Created by Nathan Kelber for JSTOR Labs under Creative Commons CC BY License
For questions/comments/improvements, email nathan.kelber@ithaka.org.


Command Line Skills for Text Analysis#

Description: This notebook is intended to introduce users to the command line. It describes:

  • Why you should learn the command line

  • How to install a unix command line on your computer

  • Various commands for manipulating files

  • How to install Python libraries on your local machine

Use Case: For Learners (Detailed explanation, not ideal for researchers)

Difficulty: Beginner

Completion Time: 30 minutes

Knowledge Required: None

Knowledge Recommended: None

Data Format: None

Libraries Used: None

Research Pipeline: None


Why learn the command line?#

Most of our everyday experiences with computers involve using a mouse, trackpad, or touchscreen. We use familiar operations like “clicking”, “double-clicking”, or “pinching” on a Graphical User Interface (GUI) to accomplish everyday tasks like browsing the web, reading email, and playing games. Most computer users never use the command line, which foregoes using a cursor, and relies only on text input from the keyboard. Using computers in this way can seem opaque and difficult, so why do folks learn it?

There are a few reasons:

  • Many important and useful programs have no GUI

  • The command line helps Python coders start JupyterLab and install Python packages

  • Certain file operations, like renaming hundreds of files at once, cannot be done in a GUI

  • The command line is faster for many tasks, requiring a few keystrokes rather than many clicks

  • Multi-step command line tasks can be scripted, letting users run them multiple times or at particular times

  • A simple way to connect and interact with internet servers

Installing the Command Line#

Mac OS X#

The command line is already installed by default on Mac OS X machines in a utility named “Terminal.”

Windows 10#

There is a command line installed by default on Windows 10, but we do not recommend learning the command line with it. One of the most significant advantages of learning the command line is the ability to connect and interact with internet servers. The vast majority of servers in the world run on Linux, accepting unix-based commands. By installing a unix-based command line on your Windows machine, you will learn a more popular and portable version of the command line.

  1. Download Git Bash

  2. Install Git For each setting, choose the default. You may, optionally, wish to change the default editor from Vim (an advanced text editor) to something simpler like Notepad. This is not necessary for our purposes but it may be easier for you later when you need to edit text files.

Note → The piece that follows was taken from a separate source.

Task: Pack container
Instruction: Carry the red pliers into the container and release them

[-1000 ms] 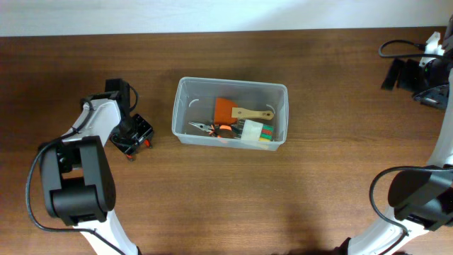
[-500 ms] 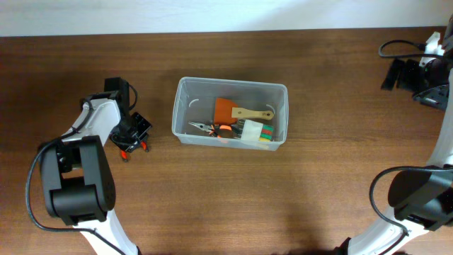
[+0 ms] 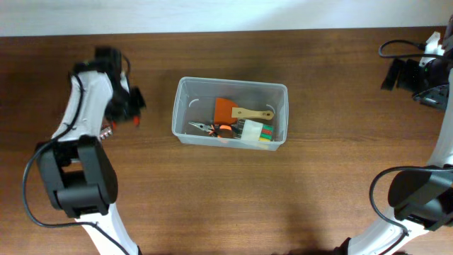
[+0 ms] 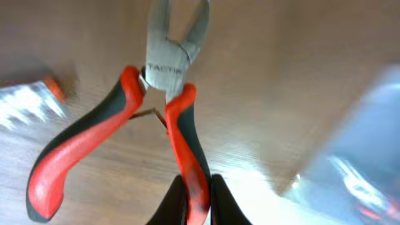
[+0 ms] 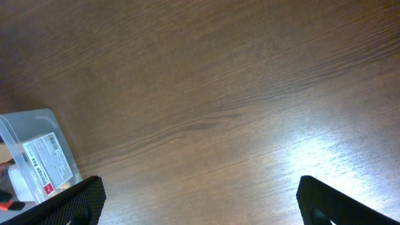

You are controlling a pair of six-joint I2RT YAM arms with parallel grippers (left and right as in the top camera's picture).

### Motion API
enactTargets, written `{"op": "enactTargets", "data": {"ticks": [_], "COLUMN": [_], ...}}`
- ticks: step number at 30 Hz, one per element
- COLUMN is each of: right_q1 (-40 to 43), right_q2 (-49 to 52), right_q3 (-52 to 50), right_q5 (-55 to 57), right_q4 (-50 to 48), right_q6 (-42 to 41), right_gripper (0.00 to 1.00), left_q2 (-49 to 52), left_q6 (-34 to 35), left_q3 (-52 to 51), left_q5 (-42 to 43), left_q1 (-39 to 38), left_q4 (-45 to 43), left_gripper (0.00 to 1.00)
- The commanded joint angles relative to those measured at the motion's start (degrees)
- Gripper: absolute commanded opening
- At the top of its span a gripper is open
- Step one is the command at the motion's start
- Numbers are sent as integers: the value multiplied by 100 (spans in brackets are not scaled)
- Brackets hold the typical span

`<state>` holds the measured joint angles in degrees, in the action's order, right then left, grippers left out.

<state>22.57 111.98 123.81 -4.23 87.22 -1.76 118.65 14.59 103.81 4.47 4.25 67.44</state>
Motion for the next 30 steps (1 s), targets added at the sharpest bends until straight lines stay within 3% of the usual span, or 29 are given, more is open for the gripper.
{"op": "enactTargets", "data": {"ticks": [1,4,7,14,16,19,30], "right_q1": [-4,-4,-4,-4,-4,-4,-4], "right_q2": [-7,-7,-7,-7,-7,-7,-7], "right_q3": [-17,-17,-17,-17,-17,-17,-17], "right_q5": [-52,-52,-52,-50,-52,-52,-52], "right_q4": [-4,-4,-4,-4,-2,-2,-4], "right_q6": [-66,-68,-66,-68,-66,-66,-68], "right_gripper": [98,99,99,99,98,98,99], "left_q2": [-92,-92,-92,17,136,415,1539], "left_q6": [-1502,-2127,-3333,-6518,-7044,-7335,-7344], "left_q3": [1469,2450,3132,3067,2896,2647,2448], "left_q5": [26,28,28,28,26,24,-470], "left_q1": [-254,-533,-1012,-2323,-2592,-2852,-2872], "left_q4": [426,734,953,1674,1751,1725,1641], "left_gripper": [2,2,2,2,2,2,2]}}
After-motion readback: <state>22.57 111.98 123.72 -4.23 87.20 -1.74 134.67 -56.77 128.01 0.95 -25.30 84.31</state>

Opening a Command Line Window#

Mac OS X#

  1. Click on the magnifying glass icon in the upper righthand corner of the screen. (Shortcut: ⌘ + spacebar)

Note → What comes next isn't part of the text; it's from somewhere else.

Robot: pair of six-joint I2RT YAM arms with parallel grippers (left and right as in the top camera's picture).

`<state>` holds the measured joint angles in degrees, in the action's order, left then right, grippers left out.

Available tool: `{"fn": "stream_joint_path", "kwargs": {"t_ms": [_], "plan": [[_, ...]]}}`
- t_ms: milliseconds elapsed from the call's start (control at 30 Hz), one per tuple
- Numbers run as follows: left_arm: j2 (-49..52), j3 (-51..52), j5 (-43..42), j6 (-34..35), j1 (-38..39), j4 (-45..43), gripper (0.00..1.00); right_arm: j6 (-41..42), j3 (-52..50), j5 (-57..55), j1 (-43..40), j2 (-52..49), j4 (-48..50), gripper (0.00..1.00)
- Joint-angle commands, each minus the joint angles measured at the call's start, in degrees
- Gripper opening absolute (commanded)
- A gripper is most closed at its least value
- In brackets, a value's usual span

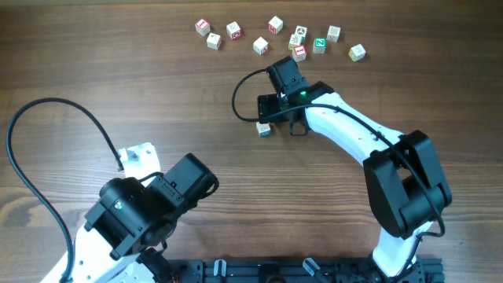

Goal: Form a tower

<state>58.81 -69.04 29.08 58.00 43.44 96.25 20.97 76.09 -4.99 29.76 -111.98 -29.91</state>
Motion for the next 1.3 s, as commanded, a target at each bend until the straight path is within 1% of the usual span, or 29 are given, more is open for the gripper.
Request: {"fn": "stream_joint_path", "kwargs": {"t_ms": [0,100,167,200,267,300,333,367,467,533,700,1033,1267], "plan": [[-0.3,0.0,0.4,1.2,0.0,0.0,1.00,0.0,-0.6,0.4,-0.1,-1.1,-0.6,0.98],[-0.3,0.0,0.4,1.1,0.0,0.0,1.00,0.0,-0.6,0.3,-0.1,-2.1,-0.6,0.96],[-0.3,0.0,0.4,1.1,0.0,0.0,1.00,0.1,-0.6,0.3,-0.1,-3.6,-0.5,0.92],[-0.3,0.0,0.4,1.1,0.0,0.0,1.00,0.2,-0.6,0.3,-0.1,-4.1,-0.3,0.88],[-0.3,0.0,0.4,1.2,0.0,0.0,1.00,0.6,-0.6,0.3,-0.1,-5.1,0.8,0.73],[-0.3,0.0,0.4,1.2,0.0,0.0,1.00,0.7,-0.6,0.3,-0.1,-5.1,1.4,0.68],[-0.3,0.0,0.4,1.1,0.0,0.0,1.00,0.7,-0.6,0.3,-0.1,-5.1,2.1,0.58],[-0.3,0.0,0.4,1.2,0.0,0.0,1.00,1.4,-0.6,0.3,-0.1,-5.1,2.5,0.52],[-0.3,0.0,0.4,1.1,0.0,0.0,1.00,1.7,-0.6,0.3,-0.1,-5.1,3.1,0.45],[-0.3,0.0,0.4,1.2,0.0,0.0,1.00,2.1,-0.6,0.3,-0.1,-5.1,3.3,0.38],[-0.3,0.0,0.4,1.1,0.0,0.0,1.00,6.7,-0.2,1.0,0.0,-5.1,3.0,0.33],[-0.3,0.0,0.4,1.2,0.0,0.0,1.00,7.8,0.6,1.4,2.0,-5.1,3.2,0.33],[-0.3,0.0,0.4,1.1,0.0,0.0,1.00,10.1,1.6,1.6,2.3,-5.1,3.1,0.33]]}}
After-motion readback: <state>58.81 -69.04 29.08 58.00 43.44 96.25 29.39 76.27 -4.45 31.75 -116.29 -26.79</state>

  2. Type terminal and then press return.

Windows 10#

  1. Click on the Windows Start Menu in the lower left corner. (Shortcut: Windows key)

  2. Type git bash and then press return.

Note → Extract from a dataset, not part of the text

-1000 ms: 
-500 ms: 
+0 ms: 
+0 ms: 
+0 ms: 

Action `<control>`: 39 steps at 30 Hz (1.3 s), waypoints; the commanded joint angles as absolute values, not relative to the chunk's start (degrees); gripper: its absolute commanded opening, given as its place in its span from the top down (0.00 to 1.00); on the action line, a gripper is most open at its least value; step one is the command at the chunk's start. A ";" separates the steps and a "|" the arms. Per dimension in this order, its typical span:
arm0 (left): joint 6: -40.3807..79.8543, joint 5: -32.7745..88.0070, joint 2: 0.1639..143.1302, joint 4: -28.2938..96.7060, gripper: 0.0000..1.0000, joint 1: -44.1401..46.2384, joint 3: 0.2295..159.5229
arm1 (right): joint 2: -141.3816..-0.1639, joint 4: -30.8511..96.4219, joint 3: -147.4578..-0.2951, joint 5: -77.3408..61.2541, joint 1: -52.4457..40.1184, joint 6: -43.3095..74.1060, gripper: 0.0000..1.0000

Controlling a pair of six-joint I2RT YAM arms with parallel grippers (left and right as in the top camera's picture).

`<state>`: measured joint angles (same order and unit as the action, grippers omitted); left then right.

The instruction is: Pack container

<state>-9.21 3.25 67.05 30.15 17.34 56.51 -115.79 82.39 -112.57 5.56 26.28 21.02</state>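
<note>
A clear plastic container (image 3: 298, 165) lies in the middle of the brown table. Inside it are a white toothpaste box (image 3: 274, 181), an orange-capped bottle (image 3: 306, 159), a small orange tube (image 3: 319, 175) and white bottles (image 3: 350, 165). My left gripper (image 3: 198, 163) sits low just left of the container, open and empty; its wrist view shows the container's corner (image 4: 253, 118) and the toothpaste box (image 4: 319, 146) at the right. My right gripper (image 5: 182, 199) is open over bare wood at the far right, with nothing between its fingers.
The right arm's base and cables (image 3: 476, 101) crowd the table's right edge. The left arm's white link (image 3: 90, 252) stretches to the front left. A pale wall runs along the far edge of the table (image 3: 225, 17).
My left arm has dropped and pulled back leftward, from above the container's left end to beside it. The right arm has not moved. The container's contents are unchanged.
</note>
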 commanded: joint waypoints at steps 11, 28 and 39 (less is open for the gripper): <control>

Git Bash vs. Windows Command Prompt

To check which one you are using, look in the upper lefthand corner of the window. Git Bash will say “MINGW64” in the upper lefthand corner of the window. Command Prompt will say “Command Prompt”. This lesson teaches the more widely-used unix-based commands in Git Bash. The visual difference between Windows Command Prompt and Git Bash

Create and edit files#

The nano editor#

Installation on Windows 10#

We recommend the text editor Nano. It is installed by default on Mac OS X, but it must be installed on Windows 10.

  1. Download nano for Windows

  2. Rename the file to nano.exe

  3. Move it to C:\Program Files\Git\usr\bin

  4. Open Git Bash and enter: git config –global core.editor “winpty nano”

Opening or creating a file with nano#

To create or open an existing plaintext file with nano, such as “file.txt”, use nano file.txt when in the same directory as the file. The nano file editor will open in the terminal window.

Using the nano editor

  1. Make any desired changes

  2. Press ctrl + x to exit

  3. Type y and press enter/return to confirm you want to save changes

  4. Confirm (or change) the filename and press enter/return

Move and rename files mv#

The mv command allows you to move and/or rename a file. To rename a file without moving it, use the syntax:

mv oldfilename newfilename

when you are in the directory where the file is located.

If you are moving the file

Assuming a file called file.txt, the syntax is:

mv file.txt newfolder/file.txt

assuming there is a newfolder in the same directory. It is possible to both move and rename a file in a single command, such as:

mv oldfilename.txt newfolder/newfilename.txt

If you need to move a file up a directory, you can supply a full path starting with the root:

mv file.txt /usr/username/folder/file.txt

Or you can use .. to indicate the file should be moved up a directory:

mv file.txt ../file.txt

Make Directory mkdir#

The mkdir command will create a new directory in your present working directory:

mkdir newdirectoryname

Unzip a file unzip#

The unzip command will unzip a compressed zip file: unzip filename.zip

Installing Python packages#

If you need a particular package installed for Python, the default package manager is called pip. A second package manager called conda is popular in data science and is often used with the Anaconda distribution of Python that contains a large variety of packages and software suitable for data science work.

For most users, it is suitable to install a package for all users. If you find yourself working on multiple projects at a time with different package, it is a good idea to look into virtual environments. For example, you may work on a project that uses package version .7 and package version 2.0. Each time you switched projects, you would need to reinstall the proper version of the package for the project you’re working on. Virtual environments allow you to load a different set of packages depending on which project you’re working on.

The Python package manager pip#

Installing a package with pip is simple:

pip install package-name

You can uninstall a package with:

pip uninstall package-name

The Conda package manager conda#

The Anaconda distribution of Python comes with a graphical user interface that allows you to install and uninstall packages (and create virtual environments) with a mouse. However, you can also use the command line and the process is very simple.

To install:

conda install package-name

To uninstall:

conda uninstall package-name